A análise de um conceito como a democracia é uma
tarefa razoavelmente complicada. O termo é capaz de trazer um sem-fim de
interpretações, muitas delas conflitantes entre si. Apesar de possuir
opositores por certo tempo, a democracia passou a ser um título honorífico para
as instituições sociais e políticas. No cenário com que nos deparamos, nenhum
defensor de qualquer regime deseja que este seja considerado antidemocrático. A
fluidez do conceito é estimulada, uma vez que uma definição permitiria
diferenciar mais facilmente o que é e
o que não é democrático. A
resistência apresentada para uma formulação unânime do que afinal é a
democracia acaba por contribuir para a fragilização da mesma. Ora, se a
democracia é algo tão indefinido, pode ela ser qualquer coisa?
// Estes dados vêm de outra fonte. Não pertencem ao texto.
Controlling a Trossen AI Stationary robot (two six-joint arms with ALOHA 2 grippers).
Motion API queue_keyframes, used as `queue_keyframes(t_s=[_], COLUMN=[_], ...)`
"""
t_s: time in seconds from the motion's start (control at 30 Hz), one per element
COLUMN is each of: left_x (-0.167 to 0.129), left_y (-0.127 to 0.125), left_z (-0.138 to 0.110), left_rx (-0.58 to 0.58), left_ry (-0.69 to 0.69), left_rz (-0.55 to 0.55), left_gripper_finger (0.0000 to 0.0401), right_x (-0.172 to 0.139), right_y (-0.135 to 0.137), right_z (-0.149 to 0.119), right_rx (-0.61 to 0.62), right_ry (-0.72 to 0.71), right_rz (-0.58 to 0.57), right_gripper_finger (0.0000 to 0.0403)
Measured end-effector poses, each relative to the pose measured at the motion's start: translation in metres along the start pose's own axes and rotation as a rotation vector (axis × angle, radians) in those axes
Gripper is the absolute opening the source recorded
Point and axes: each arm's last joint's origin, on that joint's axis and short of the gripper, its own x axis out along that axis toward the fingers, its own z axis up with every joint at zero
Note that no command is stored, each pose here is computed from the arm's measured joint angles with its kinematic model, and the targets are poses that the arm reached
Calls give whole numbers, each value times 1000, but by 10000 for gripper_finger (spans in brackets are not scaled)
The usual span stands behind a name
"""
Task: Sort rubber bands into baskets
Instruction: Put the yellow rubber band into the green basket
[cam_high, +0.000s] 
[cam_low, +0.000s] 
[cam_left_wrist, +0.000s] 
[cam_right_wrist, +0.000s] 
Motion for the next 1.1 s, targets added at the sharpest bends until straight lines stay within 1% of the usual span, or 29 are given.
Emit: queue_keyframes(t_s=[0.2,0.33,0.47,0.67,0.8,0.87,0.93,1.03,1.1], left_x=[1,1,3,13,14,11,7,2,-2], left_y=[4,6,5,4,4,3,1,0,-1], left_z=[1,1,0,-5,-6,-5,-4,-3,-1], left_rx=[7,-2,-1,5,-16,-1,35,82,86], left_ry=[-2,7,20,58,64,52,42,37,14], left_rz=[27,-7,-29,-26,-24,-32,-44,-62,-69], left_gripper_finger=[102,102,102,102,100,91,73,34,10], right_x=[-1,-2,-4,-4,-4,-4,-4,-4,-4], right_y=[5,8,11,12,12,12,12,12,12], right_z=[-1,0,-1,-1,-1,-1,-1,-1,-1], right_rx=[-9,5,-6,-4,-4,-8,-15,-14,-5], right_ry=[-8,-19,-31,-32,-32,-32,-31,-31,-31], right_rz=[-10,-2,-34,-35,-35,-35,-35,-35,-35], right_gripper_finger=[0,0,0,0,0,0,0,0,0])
Afinal, o que
vem a ser a democracia?
A raiz da questão reside no seguinte problema: a
democracia tanto é um ideal (ou melhor, vários ideais, que por vezes são
incongruentes entre si) como uma forma de governo. Ao mesmo tempo em que a
palavra descreve uma realidade empírica – os governos democráticos – ela
prescreve como o regime ideal deve ser. Tomando a palavra de
forma literal, temos o significado “poder do povo”. A palavra demokratía,
cunhada pelos gregos na antiguidade, se referia a um conceito político.
Tratava-se, obviamente, de uma democracia política. No entanto, hoje
temos uma ideia expandida de democracia, que engloba os âmbitos do econômico e
do social. Longe de serem negativos, no entanto, esses sentidos são em grande
parte responsáveis pela situação de democracia confusa.